Heated debates about what's right and what's wrong about America are not uncommon, especially during a presidential election year.

But author Ben Stein believes that America is under attack by those who hate America. He writes about the problem in his new book, "Can America Survive?"

Stein believes that the political "left" is misrepresenting the real America, and that is damaging to everyone.

He tells The Early Show co-anchor Harry Smith, "I'm a conservative because America has much that's worth preserving and conserving. This is the best country that has ever been. God truly shed His grace on thee. When I see outspoken left-wing liberals saying it's a racist country, it's a repressive country, it's a fascist country, it makes me furious. This is a wonderful, God-blessed country with the nicest people in the world."

He considers Al Gore the "no. 1 scare-monger in the United States, I'd say, in terms of political position" and puts in this "dangerous" category Robert Altman and Susan Sarandon.

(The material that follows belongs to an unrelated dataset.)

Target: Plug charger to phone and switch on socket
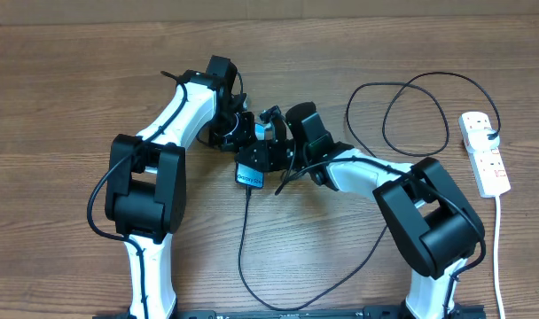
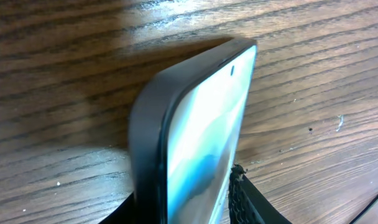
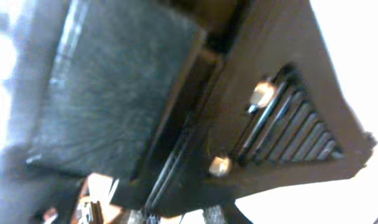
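The phone (image 1: 250,171), with a lit blue screen, sits at mid-table between both grippers. In the left wrist view the phone (image 2: 201,137) stands on edge, screen showing, and my left gripper (image 2: 189,211) is shut on it, one ribbed finger (image 2: 245,199) against the glass. From overhead the left gripper (image 1: 241,142) reaches in from the upper left. My right gripper (image 1: 268,152) presses close from the right. In its blurred wrist view the right gripper (image 3: 184,216) has its fingertips apart, facing the left gripper's finger and white screen. The black charger cable (image 1: 243,239) joins the phone's lower end.
A white socket strip (image 1: 483,152) lies at the far right edge, with the cable looping above it (image 1: 416,115) and trailing along the table's front. Both arms crowd the middle of the wooden table (image 1: 66,106).
The phone has turned in my left gripper: it was edge-on in the left wrist view and now shows its screen, and it lies more tilted overhead. The right gripper's fingertips, which were together, now stand apart.
My left gripper held the phone edge-up throughout. The shut right gripper was first well to the phone's right, then closer, then right against the left gripper's finger. Now the phone is turned screen-out and the right fingertips are parted beside it.
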Controlling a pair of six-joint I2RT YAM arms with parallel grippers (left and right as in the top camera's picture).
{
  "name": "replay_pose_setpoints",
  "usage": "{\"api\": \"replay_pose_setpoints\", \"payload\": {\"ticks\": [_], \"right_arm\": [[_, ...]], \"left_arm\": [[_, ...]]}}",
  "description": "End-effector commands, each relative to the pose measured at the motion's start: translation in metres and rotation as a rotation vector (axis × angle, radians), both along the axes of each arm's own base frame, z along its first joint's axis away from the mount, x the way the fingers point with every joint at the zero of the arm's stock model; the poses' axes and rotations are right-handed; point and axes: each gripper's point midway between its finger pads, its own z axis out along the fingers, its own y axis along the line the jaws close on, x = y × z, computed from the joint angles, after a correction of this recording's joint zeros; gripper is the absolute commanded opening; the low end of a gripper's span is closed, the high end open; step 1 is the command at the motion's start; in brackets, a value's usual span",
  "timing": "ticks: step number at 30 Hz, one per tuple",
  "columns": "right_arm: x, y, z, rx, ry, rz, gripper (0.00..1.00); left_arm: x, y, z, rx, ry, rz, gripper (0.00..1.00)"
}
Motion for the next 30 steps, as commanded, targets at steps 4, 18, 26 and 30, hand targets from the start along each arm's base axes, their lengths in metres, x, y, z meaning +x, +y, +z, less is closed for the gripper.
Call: {"api": "replay_pose_setpoints", "payload": {"ticks": [4,18,26,30], "right_arm": [[0.015,-0.033,0.05,0.059,-0.075,-0.009,0.31],[0.018,-0.128,0.024,-0.083,0.137,-0.16,0.46],[0.004,-0.151,0.002,-0.196,0.204,-0.177,0.51],[0.001,-0.159,-0.007,-0.253,0.228,-0.202,0.54]], "left_arm": [[-0.001,-0.001,-0.003,0.011,0.006,-0.007,0.3],[0.001,0.01,-0.007,0.08,-0.009,-0.004,0.31],[0.003,0.016,-0.009,0.112,-0.02,-0.003,0.28],[0.002,0.019,-0.01,0.13,-0.018,-0.002,0.3]]}}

He notes, "I've worked in Hollywood now for 28 years. I've never seen so many rich people who are so incredibly angry. They think they're stars. People say to me, 'How come all the stars are on the left?' The stars aren't on the left. The real stars are patrolling the alleys in Fallujah and Ramadi, fighting in Afghanistan. Those are the real stars. We should focus on those stars, be incredibly grateful for those stars and, by the way, pay them a lot more money."

Stein says this left-wing negativity is not good for our nation. He explains, "There are some people who say America is a racist country and encourage...racial division in the country are very dangerous. Some of these people who say this is a capitalist exploiting class country are dangerous. This is an open, free country with opportunity for everyone, full of kind and nice people. That's what we're fighting for. We're not fighting for a fascist country."

Asked about poverty in America, a topic he discusses at length in his book, he says, "There are 280 million people in this country. There's no doubt that several million of them are very, very poor. And that's very bad. Any poor, any involuntarily poor, is too many.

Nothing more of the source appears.